Chaplin the employee proved to be as vagabond as his character. He left Essanay, as he had Keystone, after one year. In February 1916 the onetime resident of a London poorhouse signed with Mutual Film Corporation for a record $10,000 weekly and a $150,000 bonus. In return he had to make one comedy short per month for twelve months—an
obligation he took eighteen months to fulfill.
*
As “Chaplinitis” spread unabated, and as its namesake signed a deal worth $670,000 in a year, Roscoe Arbuckle—who had been, three years prior, Chaplin’s more celebrated costar—was still at Keystone with an annual salary of $26,000.
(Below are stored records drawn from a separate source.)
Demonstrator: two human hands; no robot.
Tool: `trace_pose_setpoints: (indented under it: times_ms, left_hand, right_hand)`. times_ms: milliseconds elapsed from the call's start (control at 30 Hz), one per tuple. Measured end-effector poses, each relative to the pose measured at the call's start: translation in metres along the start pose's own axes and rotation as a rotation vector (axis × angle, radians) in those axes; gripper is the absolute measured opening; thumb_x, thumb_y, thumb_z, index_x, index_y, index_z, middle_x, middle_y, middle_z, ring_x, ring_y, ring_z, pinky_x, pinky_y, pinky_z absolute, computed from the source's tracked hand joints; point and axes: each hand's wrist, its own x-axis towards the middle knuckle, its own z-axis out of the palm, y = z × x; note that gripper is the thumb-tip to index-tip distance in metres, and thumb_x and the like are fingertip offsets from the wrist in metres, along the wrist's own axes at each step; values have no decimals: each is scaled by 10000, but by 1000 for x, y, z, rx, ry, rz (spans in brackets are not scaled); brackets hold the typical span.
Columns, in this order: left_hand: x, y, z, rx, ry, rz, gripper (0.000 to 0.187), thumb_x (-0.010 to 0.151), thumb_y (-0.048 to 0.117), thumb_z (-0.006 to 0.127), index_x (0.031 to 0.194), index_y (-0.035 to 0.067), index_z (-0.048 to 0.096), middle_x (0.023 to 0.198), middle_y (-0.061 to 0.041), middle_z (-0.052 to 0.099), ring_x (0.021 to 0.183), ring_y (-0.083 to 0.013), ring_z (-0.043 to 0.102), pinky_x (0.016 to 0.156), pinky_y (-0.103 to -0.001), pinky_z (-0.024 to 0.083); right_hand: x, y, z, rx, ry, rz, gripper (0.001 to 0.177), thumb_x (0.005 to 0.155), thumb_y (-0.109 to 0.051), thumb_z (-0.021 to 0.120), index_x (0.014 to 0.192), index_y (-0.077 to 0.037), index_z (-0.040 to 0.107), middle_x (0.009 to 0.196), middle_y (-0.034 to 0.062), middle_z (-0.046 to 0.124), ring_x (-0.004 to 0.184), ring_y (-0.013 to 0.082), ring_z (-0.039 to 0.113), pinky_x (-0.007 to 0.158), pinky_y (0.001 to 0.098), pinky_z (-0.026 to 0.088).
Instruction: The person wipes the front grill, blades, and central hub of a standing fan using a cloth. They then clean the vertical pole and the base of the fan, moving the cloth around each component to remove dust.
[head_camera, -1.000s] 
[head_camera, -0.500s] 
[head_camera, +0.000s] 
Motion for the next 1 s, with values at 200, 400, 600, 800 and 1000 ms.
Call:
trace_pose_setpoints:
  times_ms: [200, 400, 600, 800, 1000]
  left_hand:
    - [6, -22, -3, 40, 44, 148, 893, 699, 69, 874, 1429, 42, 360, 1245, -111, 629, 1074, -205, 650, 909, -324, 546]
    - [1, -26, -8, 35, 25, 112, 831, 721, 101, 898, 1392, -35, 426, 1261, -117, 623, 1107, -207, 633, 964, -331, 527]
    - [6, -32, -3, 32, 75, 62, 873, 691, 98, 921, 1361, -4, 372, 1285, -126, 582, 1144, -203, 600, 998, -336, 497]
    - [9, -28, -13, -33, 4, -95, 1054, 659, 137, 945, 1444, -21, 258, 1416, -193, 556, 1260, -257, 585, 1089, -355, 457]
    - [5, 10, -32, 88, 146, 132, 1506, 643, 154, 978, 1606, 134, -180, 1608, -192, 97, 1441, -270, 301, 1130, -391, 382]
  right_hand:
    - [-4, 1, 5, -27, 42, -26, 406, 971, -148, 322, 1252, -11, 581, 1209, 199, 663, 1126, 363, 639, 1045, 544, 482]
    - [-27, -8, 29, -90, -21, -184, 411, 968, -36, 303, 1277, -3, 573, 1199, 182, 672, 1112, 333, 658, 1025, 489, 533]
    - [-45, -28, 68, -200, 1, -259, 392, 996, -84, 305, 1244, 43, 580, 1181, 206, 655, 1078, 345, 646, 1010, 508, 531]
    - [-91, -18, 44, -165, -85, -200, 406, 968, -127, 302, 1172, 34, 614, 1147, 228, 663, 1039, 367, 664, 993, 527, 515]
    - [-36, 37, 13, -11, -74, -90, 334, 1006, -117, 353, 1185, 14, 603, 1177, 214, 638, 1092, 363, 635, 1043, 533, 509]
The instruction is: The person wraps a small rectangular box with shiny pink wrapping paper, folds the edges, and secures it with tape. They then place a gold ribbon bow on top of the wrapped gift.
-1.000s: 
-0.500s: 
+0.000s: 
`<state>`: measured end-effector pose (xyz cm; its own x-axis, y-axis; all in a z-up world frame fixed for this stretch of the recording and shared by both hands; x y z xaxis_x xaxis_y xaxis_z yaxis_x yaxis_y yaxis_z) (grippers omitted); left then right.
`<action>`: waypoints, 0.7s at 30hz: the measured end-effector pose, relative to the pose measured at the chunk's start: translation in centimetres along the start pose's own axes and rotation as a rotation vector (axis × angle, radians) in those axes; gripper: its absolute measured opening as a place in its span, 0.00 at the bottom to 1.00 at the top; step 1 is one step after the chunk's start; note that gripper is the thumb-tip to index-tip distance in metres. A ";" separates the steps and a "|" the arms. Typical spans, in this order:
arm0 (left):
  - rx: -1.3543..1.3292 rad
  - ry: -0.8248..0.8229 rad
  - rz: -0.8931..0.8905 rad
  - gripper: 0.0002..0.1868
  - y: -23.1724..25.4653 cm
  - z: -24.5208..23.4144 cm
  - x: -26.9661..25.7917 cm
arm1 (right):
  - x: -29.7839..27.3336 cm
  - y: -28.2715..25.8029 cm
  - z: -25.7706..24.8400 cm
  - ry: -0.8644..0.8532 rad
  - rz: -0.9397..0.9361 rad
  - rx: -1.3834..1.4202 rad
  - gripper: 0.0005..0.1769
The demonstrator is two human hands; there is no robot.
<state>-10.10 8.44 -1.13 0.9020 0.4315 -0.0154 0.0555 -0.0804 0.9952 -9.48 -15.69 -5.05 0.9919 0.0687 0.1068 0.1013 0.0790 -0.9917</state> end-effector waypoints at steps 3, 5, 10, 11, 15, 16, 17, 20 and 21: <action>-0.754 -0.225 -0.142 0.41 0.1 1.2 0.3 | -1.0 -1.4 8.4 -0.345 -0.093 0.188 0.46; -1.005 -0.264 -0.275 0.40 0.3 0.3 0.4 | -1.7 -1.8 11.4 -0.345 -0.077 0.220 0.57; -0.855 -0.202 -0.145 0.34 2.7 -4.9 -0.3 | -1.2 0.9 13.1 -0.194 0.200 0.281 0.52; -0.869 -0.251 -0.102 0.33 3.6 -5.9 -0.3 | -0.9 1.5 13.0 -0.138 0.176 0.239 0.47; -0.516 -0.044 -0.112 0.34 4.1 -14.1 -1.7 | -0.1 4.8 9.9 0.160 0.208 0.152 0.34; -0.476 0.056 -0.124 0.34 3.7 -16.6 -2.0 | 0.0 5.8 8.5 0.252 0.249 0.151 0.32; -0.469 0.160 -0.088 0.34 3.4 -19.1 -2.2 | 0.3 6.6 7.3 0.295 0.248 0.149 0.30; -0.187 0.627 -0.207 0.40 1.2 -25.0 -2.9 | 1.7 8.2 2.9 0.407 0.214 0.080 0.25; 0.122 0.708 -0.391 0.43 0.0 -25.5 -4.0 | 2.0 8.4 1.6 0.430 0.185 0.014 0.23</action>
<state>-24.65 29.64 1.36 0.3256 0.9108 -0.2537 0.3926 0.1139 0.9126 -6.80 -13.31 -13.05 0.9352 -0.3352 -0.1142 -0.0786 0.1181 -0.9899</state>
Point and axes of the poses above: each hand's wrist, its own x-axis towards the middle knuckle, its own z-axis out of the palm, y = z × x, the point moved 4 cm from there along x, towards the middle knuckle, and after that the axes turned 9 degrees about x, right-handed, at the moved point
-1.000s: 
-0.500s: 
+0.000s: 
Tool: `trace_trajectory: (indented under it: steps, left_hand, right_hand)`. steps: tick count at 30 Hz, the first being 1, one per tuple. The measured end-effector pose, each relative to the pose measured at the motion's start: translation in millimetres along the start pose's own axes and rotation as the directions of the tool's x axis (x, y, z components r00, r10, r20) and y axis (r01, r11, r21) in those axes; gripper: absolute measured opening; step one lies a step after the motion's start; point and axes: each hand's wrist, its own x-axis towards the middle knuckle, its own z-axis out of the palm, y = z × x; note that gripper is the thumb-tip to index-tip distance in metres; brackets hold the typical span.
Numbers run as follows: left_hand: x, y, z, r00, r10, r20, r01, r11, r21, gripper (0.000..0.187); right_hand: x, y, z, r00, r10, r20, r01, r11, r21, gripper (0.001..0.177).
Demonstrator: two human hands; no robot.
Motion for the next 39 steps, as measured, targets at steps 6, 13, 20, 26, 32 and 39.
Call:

In 1916, of filmdom’s four biggest stars, Charlie Chaplin relied on the business acumen of his older half-brother Syd, while the other three—Mary Pickford, Douglas Fairbanks, and Arbuckle—negotiated their own contracts. Talent agents had played supporting roles in the theatrical business since the 1890s, but they wouldn’t take hold in the film industry until the late 1920s. Here, Arbuckle would be a trailblazer. In Los Angeles he may never have encountered an agent, but in New York he shook hands with Max Hart, the leading vaudeville talent rep. Hart specialized in elevating his clients—including Eddie Cantor, W. C. Fields, and Will Rogers—to Broadway. Arbuckle had retained his love for the stage while his singing voice was silenced by cinema, and Hart may have promised him Broadway stardom as great as his Hollywood fame. As for Hollywood fortune, the agent secured Arbuckle a contract with Metro Pictures worth $200,000 annually, which also brought along Durfee and St. John.